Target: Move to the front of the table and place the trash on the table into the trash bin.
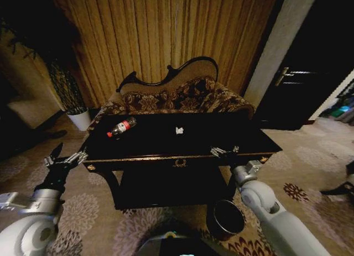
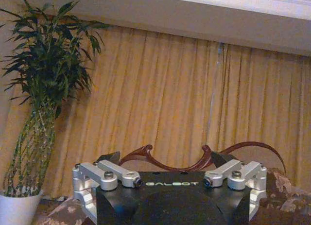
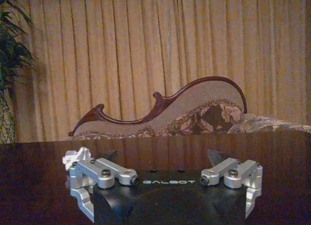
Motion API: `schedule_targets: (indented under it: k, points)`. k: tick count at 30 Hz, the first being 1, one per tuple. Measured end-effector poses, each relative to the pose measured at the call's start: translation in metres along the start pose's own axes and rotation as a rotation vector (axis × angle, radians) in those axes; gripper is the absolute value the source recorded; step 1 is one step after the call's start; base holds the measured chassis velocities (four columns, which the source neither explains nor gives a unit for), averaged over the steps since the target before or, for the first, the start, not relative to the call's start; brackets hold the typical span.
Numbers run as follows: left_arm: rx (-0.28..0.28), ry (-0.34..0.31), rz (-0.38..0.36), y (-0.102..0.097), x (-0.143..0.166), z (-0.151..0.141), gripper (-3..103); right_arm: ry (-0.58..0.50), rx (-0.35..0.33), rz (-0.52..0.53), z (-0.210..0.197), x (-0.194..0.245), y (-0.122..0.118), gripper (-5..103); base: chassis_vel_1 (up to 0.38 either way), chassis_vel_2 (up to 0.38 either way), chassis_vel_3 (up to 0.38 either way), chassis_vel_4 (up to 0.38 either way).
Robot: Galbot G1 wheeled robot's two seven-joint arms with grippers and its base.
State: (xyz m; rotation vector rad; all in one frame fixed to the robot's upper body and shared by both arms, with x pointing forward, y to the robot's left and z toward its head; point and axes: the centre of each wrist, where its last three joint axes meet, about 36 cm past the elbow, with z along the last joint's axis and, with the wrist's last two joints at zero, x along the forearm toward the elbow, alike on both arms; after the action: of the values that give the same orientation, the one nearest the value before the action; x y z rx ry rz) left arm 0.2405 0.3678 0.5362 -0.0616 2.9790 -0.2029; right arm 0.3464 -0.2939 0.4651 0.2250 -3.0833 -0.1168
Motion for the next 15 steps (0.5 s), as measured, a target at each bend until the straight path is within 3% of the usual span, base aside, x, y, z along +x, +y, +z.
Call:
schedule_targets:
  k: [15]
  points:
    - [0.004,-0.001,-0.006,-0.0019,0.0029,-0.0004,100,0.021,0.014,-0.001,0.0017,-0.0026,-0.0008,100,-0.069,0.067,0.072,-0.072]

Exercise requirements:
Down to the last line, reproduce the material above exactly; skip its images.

Written reply:
Target: Move to the front of the table and place the trash on the table into the trash bin.
Motion API: `schedule_targets: (indented under it: k, points)`. k: tick count at 30 Hz, the first being 1, one per tuple. Measured end-effector poses, each relative to the pose measured at the call's start: translation in metres along the start pose's own axes and rotation as a rotation vector (axis × angle, radians) in those axes; gripper is the absolute value the source recorded; step 1 is one step after the call's start; base holds the measured chassis velocities (four columns, which the source neither explains nor gives a unit for), averaged over the steps since the target before or, for the first, the start, not relative to the call's start; brackets hold the typical span.
Numbers run as follows: left_arm: rx (-0.28..0.28), ry (-0.34..0.31), rz (-0.38..0.36), y (-0.102..0.097), x (-0.143..0.166), z (-0.151..0.141), gripper (-3..103); right_arm: ry (-0.58..0.50), rx (-0.35..0.33), rz (-0.52..0.53), z (-0.210..0.197), x (-0.194..0.245), y (-0.122..0.118), gripper (-5..103); base: chassis_vel_1 (up to 0.38 either way), chassis_vel_2 (up to 0.38 either way), chassis_vel_3 (up to 0.38 either way), chassis_vel_4 (up to 0.38 either way).
Robot: Galbot G1 wheeled robot's two seven-joint arms with grippers and its base.
State: (xyz m; rotation vector rad; all in one frame fixed to the robot's upper body and shared by both arms, with x pointing forward, y to the robot's left and z toward its head; point and axes: the centre of each wrist, where its last three joint axes meet, about 36 cm past the elbow, with z along the last joint's axis and, with the wrist's last two joints at zero, x along the forearm toward the elbow, alike on both arms; after the action: of the values that give the same orientation, the one nearest the value before the action; x y z rx ry rz) left arm 0.2405 0.3678 0.5362 -0.0616 2.9790 -0.2029; right arm 0.3464 -0.2939 0.4651 0.2250 -3.0833 -0.1168
Motion for the next 15 steps (0.5 s), as measured, a target at each bend until the straight path is within 3% of the usual span, base aside, x, y, z along +x, +y, +z.
Call:
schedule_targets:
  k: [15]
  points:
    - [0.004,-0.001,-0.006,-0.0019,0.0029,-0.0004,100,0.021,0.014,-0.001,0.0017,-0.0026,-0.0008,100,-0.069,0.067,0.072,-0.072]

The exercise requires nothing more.